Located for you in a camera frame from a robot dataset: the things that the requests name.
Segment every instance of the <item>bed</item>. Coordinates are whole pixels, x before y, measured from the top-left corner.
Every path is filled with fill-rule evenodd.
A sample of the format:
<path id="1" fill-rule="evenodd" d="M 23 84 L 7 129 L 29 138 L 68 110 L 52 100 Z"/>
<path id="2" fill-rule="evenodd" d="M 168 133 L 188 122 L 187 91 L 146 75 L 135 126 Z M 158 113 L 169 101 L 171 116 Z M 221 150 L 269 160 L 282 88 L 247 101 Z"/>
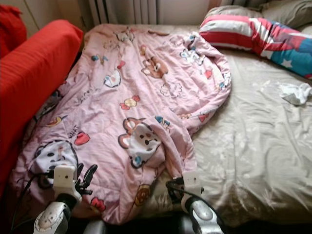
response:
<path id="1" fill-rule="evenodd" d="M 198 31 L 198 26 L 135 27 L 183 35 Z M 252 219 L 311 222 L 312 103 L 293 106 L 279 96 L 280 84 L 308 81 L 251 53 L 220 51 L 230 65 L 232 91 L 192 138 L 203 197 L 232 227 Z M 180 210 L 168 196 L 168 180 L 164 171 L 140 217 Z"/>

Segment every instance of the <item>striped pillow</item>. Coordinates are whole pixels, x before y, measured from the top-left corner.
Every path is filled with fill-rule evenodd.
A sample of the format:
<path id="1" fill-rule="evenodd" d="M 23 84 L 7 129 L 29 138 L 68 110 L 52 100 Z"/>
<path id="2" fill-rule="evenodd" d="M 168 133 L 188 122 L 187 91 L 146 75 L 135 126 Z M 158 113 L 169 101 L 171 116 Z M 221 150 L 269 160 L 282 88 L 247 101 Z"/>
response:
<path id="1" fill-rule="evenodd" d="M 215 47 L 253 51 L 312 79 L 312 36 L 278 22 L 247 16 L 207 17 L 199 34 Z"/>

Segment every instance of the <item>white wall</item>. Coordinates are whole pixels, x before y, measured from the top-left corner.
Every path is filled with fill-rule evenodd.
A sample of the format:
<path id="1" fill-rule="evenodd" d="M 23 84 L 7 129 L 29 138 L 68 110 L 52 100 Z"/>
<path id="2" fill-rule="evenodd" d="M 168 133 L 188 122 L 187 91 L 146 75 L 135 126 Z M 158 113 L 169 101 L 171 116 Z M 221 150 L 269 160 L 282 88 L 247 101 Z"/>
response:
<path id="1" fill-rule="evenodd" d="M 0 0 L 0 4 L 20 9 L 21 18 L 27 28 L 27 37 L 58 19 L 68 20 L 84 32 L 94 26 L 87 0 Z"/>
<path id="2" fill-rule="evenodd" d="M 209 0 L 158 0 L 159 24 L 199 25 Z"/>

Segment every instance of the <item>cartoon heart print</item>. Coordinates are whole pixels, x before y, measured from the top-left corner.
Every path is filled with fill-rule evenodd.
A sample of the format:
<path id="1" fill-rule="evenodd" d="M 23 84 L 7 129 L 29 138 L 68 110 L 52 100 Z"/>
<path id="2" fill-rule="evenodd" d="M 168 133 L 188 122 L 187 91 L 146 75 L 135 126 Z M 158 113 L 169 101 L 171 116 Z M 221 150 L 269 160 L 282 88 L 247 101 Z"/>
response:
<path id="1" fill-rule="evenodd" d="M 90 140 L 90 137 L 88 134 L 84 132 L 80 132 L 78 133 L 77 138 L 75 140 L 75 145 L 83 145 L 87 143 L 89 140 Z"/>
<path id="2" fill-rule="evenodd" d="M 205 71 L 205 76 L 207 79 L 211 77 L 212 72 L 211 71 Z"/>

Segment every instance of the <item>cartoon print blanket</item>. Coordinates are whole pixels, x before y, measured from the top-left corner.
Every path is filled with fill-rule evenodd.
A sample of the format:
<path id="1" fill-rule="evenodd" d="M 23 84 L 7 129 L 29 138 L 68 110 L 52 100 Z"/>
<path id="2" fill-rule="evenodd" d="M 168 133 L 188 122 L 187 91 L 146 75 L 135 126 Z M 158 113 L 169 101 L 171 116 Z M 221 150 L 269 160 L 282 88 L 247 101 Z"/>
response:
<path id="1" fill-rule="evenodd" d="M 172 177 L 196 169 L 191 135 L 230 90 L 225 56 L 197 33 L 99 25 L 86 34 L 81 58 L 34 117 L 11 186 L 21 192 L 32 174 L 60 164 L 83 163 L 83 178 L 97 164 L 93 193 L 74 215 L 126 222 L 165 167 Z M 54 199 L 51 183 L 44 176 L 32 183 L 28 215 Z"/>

* * * * *

Look through the entries and return every line where "whole" appears.

**Reply:**
Segment every instance of the <item>bed</item>. Coordinates are whole pixels, x before y, measured from the top-left corner.
Segment every instance of the <item>striped pillow</item>. Coordinates are whole pixels, x before y, measured from the top-left corner.
Segment every instance of the <item>white wall</item>. Coordinates are whole pixels, x before y, measured from the top-left corner.
Segment every instance of the <item>cartoon heart print</item>. Coordinates are whole pixels, x before y, measured from the top-left corner.
Segment every instance of the <item>cartoon print blanket</item>. Coordinates are whole pixels, x before y, measured from the top-left corner.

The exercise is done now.